I can never resist the speculation train, especially for companies that have the potential of locking in a large distribution channel like SmartWage do (not difficult to see them providing loans for over a million people within a few years). The loan business is of course very large. Currently, their average transaction size is just under R1,500. If I use that rounded figure and assume 1 million users use their product every second month, that generates R270m a year of revenue – a great business opportunity (on conservative assumptions). Assuming they can secure debt at 2x equity at maturity, it’s close to a 100% ROC business. There is no reason to think that the average loan size may not increase over time as well. Their focus, for now, is of course on getting this product right. I don’t see their technology as a major barrier to entry (by design it is quite simple) and they will need to move quickly to capture a large part of the market before copy cats move in. In this regard, they certainly seem to have the right level of urgency, focusing on partnerships to aid their distribution (Clanstival and Yoco two notable ones that were recently announced). Their offering of 0% fee for April – June will also build fast distribution and trust with employers (who gate access to their employees).

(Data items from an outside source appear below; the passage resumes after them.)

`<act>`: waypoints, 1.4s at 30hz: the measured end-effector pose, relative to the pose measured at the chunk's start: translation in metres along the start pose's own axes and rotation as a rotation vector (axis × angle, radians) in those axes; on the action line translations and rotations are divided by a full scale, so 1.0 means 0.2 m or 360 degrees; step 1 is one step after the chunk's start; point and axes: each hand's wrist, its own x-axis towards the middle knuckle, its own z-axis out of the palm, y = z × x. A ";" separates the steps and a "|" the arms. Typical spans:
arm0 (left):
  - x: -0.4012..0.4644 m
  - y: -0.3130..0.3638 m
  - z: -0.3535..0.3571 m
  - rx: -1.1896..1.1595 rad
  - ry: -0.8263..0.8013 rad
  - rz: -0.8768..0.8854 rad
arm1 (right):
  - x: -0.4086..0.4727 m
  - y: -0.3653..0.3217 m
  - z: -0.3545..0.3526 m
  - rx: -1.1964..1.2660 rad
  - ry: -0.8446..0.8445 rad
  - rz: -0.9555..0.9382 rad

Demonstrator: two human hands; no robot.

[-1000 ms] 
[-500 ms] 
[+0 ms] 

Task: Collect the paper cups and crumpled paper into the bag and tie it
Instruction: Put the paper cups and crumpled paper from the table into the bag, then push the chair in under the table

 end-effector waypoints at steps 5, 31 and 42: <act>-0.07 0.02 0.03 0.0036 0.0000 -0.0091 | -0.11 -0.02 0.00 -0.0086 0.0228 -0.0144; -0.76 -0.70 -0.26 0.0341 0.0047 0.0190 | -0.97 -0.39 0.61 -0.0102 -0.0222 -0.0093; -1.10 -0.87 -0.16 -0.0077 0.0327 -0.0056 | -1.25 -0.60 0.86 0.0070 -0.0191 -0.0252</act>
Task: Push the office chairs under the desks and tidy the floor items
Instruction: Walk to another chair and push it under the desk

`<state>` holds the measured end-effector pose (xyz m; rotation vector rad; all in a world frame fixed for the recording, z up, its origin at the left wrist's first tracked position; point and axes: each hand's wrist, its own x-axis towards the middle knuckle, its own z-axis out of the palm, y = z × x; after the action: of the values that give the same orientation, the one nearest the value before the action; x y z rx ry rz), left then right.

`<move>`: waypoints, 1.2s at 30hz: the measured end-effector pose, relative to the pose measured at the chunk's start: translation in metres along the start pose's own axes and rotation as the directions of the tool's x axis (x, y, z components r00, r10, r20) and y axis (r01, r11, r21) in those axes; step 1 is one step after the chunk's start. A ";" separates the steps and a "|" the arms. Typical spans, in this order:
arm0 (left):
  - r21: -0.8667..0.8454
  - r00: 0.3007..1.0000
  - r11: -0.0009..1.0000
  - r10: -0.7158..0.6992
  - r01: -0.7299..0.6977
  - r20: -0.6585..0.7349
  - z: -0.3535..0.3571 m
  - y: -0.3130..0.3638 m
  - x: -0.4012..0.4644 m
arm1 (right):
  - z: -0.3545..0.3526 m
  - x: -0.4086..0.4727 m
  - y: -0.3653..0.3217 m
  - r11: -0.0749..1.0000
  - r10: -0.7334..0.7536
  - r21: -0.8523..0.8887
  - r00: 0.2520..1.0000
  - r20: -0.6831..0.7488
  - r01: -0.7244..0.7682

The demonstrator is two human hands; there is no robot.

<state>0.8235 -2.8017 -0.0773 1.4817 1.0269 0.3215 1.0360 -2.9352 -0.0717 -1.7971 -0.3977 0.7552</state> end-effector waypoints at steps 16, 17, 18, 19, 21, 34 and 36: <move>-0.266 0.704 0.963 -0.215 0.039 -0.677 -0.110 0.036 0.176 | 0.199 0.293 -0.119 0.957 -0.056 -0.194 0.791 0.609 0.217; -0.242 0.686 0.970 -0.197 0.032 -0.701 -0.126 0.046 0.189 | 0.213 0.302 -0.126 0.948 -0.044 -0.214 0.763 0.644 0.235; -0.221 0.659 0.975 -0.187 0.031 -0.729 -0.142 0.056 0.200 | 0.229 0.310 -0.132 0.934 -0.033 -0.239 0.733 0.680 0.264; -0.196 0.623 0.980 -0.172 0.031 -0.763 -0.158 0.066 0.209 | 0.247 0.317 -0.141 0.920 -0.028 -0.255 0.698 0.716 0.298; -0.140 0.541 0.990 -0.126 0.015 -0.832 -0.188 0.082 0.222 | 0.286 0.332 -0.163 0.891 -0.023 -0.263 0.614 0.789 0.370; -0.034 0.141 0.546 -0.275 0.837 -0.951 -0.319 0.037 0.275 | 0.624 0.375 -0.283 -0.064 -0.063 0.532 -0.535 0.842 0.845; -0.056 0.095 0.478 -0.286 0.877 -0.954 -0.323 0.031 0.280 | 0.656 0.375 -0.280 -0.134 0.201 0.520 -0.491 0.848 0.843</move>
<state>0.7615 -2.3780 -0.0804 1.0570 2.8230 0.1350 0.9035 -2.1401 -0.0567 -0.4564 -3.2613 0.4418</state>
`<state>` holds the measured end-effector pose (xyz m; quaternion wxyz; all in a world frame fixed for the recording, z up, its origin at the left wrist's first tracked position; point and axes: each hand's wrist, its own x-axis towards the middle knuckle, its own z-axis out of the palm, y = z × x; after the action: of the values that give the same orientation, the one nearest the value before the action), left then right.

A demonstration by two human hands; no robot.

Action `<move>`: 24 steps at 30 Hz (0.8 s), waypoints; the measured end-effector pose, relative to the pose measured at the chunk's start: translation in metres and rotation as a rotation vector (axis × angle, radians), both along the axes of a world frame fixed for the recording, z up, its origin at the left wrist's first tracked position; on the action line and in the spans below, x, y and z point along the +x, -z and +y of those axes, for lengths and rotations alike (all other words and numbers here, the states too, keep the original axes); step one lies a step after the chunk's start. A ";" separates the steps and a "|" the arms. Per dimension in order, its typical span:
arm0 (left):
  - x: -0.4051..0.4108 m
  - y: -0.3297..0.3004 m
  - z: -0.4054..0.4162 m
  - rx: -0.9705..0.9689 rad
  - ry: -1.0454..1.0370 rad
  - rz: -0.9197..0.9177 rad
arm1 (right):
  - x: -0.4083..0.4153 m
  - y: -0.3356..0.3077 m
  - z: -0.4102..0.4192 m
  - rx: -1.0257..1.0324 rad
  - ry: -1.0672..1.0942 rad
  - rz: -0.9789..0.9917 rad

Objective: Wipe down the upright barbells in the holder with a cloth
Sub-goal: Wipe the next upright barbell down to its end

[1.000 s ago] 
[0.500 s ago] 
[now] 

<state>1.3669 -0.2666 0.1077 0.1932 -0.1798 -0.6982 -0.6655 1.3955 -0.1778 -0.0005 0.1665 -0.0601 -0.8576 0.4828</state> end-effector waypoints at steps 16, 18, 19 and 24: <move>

As I’ve said before, the name of the game with a new startup is the focus. As Patrick Collison from Stripe has said many times, take the lake before you take the ocean. Once they have the lake, the ocean of other products will await them (from all kinds of insurance, banking and other loan products – just please not another funeral policy). They will also generate all kinds of interesting data on consumer habits and how it changes with the intervention they provide. This will be fascinating both from a government policy intervention perspective as well as SmartWage’s potential product line. Winning the initial advantage is all that really matters at this stage and seems to be exactly what they are focusing on.